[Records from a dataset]
══════
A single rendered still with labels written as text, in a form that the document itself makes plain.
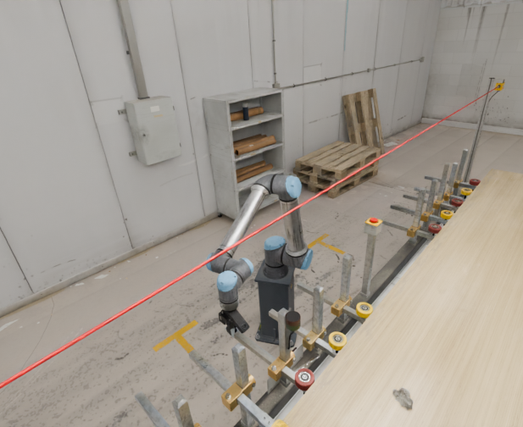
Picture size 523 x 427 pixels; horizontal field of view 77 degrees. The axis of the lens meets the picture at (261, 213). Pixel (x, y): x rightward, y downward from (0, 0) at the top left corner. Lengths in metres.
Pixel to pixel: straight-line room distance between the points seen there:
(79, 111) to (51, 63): 0.41
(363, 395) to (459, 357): 0.47
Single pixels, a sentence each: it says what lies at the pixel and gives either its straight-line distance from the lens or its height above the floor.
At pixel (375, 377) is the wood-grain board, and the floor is 0.90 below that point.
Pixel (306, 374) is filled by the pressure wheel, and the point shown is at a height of 0.90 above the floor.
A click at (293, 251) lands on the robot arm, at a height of 0.88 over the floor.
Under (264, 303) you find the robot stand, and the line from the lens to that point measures 2.54.
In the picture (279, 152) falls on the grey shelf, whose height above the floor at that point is 0.73.
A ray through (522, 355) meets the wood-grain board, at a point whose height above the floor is 0.90.
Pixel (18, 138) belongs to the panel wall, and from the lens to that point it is 3.41.
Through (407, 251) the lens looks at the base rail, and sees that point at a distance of 2.62.
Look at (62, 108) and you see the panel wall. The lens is 3.45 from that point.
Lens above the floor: 2.13
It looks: 28 degrees down
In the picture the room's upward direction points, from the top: 4 degrees counter-clockwise
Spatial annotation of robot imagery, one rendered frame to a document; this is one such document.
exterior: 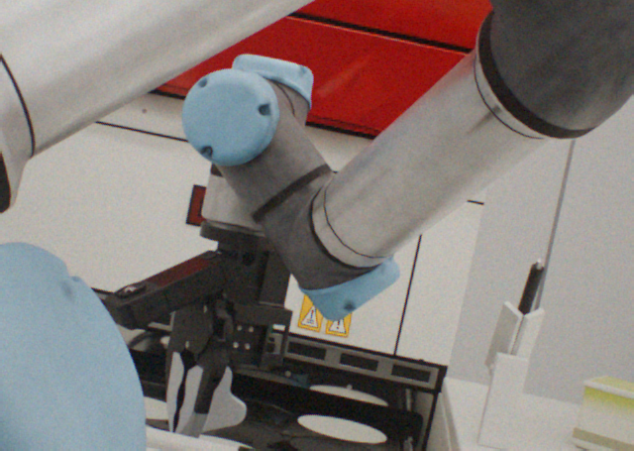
══════
Starting with the line with "Under (264, 303)" above and going on through the line with "Through (407, 251)", transcribe every line exactly, both ends included, and add nothing.

* _Written answer_:
Under (264, 303) you find the robot stand, and the line from the lens to that point measures 2.54.
In the picture (279, 152) falls on the grey shelf, whose height above the floor at that point is 0.73.
A ray through (522, 355) meets the wood-grain board, at a point whose height above the floor is 0.90.
Pixel (18, 138) belongs to the panel wall, and from the lens to that point it is 3.41.
Through (407, 251) the lens looks at the base rail, and sees that point at a distance of 2.62.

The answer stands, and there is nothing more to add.